Until just recently, one of the great masterpieces of modernist architecture, the Salk Institute , in La Jolla, California, has been shrouded by scaffolding. Designed by Louis Kahn, the institute was completed in 1965. It has been conducting a painstaking, four-year conservation of its iconic teak window walls, and now, with the scaffolding down and the building in full view, AD returned to La Jolla to check it out.
The wood—a Southeast Asian teak—was integral to Kahn’s design and to the client’s vision. Though the Salk Institute is just that—an institute—both its founder, Jonas Salk, and Kahn wanted the place to be a meditative retreat, where scientists could do laboratory benchwork but also have a place for study, contemplation, and even a bit of window-gazing. The wood spoke to that ambition, softening the concrete building and helping to create an environment, separate from the labs, where scientists could think.
Its oceanfront site makes for great views, but the damp, salty air took its toll on the wood. Water would wick into joints, allowing fungus to grow, and termites invaded moist areas of window frames. Because Kahn is known for his unrelenting perfectionism, one of the most offending outcomes of this deterioration was that the fungus did not grow evenly, creating different shades of gray and black.
The institute midrestoration, with scaffolding along the façade.

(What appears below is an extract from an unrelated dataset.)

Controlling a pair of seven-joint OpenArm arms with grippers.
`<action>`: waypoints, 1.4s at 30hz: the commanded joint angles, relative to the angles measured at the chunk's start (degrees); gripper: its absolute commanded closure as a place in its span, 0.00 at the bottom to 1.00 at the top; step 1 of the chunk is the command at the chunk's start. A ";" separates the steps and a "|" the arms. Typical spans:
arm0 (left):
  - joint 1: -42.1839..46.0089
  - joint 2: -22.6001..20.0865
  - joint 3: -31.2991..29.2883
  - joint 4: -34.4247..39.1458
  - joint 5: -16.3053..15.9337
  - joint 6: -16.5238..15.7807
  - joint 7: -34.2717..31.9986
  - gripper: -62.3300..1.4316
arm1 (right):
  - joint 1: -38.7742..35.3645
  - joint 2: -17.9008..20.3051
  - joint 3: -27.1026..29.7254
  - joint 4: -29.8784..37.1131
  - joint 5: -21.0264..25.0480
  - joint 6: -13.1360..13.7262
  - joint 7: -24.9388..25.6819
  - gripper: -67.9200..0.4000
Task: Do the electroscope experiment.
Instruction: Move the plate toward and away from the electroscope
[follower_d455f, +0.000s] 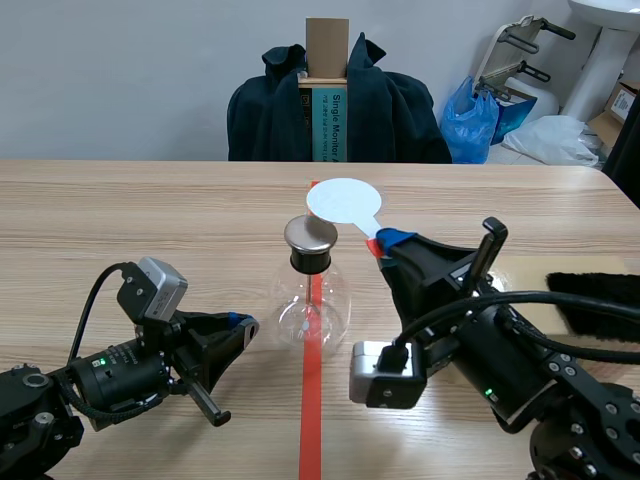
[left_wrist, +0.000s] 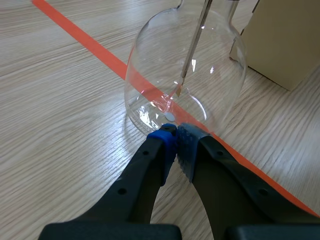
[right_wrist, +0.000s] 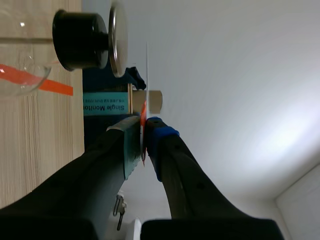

After making ad hoc fixes over the years, the Salk Institute determined it would approach its own architectural restoration the way it approaches scientific research: with empirical rigor. To do that, it turned to the Getty Conservation Institute and Wiss, Janney, Elstner Associates . GCI carried out a comprehensive analysis of the window wells, including historical research and testing in a laboratory and on mock-ups, all with an eye toward returning the wood to the way it was originally designed by Kahn.
“These are complex, elaborate assemblies,” explains Sara Lardinois, a project specialist for GCI, referring to the 203 individual window walls, each of which offers a different combination of sliding windows, louvers, and shutters, linked by custom woodwork.
After its analysis, GCI provided a restoration plan that could be customized for each window, based on the extent of the damage, from minor (cleaning and repair), to moderate (partial replacement of materials), to major (removing windows and replacing pieces with like-for-like materials). Because of the meticulous approach, the Salk Institute was able to restore window walls using mostly minor and moderate interventions, salvaging two-thirds of Kahn’s original teak.